** Supplied material **
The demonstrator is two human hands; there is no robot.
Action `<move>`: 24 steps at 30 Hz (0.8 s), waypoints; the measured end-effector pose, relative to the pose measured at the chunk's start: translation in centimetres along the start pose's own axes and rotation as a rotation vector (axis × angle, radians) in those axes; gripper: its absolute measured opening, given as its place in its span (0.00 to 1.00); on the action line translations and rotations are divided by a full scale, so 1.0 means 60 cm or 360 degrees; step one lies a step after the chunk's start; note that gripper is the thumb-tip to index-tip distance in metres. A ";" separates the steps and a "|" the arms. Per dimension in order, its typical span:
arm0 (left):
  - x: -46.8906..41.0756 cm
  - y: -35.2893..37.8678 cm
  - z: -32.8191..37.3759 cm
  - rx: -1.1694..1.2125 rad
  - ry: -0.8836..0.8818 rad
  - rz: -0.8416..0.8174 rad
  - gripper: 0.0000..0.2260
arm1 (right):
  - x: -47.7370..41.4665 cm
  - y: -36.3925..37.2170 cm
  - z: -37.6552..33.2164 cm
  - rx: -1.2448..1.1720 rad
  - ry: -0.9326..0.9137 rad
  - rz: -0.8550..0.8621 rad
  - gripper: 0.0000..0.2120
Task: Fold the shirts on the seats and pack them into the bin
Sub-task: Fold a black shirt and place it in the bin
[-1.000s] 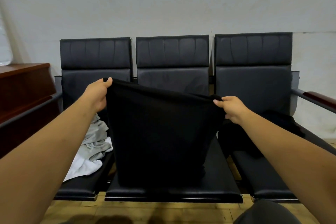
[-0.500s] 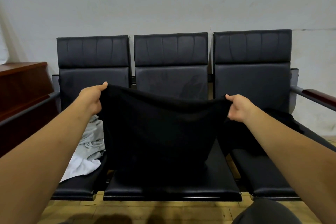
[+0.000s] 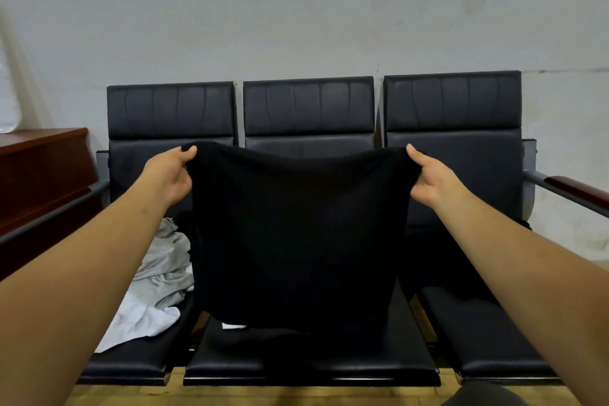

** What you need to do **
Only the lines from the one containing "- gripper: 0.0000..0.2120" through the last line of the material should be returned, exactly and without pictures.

** Solution for this exercise **
  - gripper: 0.0000..0.2120
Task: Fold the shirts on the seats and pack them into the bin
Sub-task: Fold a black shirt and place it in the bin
[-1.000s] 
[-0.500s] 
[+0.000s] 

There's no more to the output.